WORK ITEM:
After locating the line that contains "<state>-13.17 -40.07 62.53" in the data below, set down exactly that line and each one after it through the line that contains "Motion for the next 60", and nothing more.

Collection entries:
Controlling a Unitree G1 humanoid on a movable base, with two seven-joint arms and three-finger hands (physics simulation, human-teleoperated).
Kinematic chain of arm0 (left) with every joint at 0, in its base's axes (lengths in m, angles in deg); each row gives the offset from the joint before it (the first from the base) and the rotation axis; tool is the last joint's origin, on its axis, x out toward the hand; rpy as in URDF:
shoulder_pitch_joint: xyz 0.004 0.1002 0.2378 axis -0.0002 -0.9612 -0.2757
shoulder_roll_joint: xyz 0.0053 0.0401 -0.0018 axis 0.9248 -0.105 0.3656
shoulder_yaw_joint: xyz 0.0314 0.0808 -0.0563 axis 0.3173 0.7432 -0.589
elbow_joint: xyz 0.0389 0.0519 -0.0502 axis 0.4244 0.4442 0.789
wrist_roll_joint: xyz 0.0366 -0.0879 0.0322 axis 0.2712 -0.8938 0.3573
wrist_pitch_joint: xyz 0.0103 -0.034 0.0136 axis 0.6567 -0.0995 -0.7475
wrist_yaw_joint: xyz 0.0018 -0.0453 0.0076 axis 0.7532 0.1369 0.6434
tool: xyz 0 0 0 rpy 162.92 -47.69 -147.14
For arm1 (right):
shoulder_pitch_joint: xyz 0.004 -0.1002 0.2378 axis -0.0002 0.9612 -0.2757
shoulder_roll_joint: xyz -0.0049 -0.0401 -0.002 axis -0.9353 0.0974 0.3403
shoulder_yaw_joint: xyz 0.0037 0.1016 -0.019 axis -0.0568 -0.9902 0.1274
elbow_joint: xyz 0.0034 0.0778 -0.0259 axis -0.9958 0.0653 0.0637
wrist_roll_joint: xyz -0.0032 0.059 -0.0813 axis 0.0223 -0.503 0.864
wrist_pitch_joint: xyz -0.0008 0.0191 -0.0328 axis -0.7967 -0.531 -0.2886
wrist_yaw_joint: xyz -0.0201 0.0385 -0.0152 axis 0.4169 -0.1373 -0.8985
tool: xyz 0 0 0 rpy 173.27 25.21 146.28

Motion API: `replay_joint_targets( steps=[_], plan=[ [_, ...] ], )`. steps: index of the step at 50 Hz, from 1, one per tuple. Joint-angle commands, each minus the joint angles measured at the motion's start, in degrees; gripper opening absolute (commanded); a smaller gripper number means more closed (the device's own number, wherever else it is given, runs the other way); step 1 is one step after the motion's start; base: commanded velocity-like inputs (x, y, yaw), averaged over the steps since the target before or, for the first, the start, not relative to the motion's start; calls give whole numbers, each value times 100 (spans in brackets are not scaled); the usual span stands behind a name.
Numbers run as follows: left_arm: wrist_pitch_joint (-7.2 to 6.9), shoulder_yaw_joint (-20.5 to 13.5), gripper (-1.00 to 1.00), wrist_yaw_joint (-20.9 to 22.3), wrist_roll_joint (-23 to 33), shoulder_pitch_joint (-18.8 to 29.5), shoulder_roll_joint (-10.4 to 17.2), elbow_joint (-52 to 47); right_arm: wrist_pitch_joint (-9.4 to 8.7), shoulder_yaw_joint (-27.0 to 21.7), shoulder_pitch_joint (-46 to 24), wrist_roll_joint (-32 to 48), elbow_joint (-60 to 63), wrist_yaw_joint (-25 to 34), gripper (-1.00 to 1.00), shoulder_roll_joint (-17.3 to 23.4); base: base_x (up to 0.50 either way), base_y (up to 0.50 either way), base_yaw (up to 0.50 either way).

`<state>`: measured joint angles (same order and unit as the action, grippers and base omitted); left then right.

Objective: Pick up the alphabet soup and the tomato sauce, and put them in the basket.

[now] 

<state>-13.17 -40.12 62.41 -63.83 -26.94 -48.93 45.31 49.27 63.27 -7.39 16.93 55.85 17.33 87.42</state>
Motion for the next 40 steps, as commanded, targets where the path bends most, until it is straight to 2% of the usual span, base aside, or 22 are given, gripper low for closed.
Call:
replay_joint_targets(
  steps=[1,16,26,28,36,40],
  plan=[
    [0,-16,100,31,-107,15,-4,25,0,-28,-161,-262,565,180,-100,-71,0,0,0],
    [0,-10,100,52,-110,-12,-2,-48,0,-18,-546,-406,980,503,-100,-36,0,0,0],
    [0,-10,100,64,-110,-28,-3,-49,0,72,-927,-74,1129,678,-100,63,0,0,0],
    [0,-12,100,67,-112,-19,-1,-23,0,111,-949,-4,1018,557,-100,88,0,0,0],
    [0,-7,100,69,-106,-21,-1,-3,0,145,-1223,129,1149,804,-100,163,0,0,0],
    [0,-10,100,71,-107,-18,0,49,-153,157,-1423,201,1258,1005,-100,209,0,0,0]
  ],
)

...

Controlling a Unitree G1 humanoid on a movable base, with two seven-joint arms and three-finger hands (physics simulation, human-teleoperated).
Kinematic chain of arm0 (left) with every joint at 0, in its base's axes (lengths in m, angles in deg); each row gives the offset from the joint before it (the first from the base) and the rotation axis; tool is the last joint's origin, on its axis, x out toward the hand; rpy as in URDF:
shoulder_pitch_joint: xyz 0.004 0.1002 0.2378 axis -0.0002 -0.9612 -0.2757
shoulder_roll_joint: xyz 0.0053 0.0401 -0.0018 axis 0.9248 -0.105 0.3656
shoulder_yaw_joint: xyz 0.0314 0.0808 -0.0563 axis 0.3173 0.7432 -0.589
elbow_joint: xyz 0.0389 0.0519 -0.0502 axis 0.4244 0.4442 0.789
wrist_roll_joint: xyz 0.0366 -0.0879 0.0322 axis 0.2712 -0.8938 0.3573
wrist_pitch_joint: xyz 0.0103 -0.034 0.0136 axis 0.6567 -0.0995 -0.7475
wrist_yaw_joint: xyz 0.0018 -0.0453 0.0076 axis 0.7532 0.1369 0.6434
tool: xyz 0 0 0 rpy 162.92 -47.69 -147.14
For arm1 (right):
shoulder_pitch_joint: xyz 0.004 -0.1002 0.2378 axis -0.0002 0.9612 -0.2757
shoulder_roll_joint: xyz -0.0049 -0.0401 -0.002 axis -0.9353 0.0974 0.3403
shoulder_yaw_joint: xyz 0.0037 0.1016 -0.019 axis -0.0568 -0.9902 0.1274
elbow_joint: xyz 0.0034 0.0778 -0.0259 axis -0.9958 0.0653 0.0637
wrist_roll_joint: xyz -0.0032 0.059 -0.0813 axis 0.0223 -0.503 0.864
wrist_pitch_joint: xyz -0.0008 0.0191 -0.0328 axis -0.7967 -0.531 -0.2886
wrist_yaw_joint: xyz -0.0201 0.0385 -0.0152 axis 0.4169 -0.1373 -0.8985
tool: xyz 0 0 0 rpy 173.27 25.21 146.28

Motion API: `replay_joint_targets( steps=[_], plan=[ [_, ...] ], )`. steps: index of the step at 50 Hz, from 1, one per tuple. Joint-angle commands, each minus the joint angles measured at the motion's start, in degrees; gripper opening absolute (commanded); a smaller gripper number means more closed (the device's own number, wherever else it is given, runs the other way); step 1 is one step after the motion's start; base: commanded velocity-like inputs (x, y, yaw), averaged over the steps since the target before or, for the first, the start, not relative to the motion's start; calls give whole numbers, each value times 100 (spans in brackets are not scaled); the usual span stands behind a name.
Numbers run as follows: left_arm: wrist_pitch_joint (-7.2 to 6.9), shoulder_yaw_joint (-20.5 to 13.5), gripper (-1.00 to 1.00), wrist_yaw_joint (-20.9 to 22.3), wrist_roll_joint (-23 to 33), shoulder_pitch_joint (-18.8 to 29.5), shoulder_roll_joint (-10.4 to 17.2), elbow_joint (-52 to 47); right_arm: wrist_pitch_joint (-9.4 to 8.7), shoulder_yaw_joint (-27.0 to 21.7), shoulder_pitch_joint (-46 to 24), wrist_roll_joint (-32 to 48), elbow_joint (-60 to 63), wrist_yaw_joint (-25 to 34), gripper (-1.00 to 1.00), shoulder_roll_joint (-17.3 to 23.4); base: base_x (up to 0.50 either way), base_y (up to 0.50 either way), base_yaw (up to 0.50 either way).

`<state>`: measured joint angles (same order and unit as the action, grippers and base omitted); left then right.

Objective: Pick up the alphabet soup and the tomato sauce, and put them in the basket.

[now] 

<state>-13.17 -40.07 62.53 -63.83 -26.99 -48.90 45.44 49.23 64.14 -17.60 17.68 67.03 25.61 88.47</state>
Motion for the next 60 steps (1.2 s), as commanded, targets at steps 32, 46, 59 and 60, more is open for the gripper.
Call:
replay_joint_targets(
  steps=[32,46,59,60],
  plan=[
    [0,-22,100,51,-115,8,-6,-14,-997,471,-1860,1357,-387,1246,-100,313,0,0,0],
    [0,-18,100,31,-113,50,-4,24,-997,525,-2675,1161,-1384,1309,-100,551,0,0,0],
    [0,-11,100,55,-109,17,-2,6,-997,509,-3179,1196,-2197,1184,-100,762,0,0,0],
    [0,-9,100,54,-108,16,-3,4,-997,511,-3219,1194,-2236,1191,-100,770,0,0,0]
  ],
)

EXPECTED OUTPUT:
<state>-13.17 -40.07 62.53 -63.83 -26.99 -48.90 45.44 49.23 64.14 -17.60 17.68 67.03 25.61 88.47</state>
Motion for the next 60 steps (1.2 s), as commanded, targets at steps 32, 46, 59 and 60, more is open for the gripper.

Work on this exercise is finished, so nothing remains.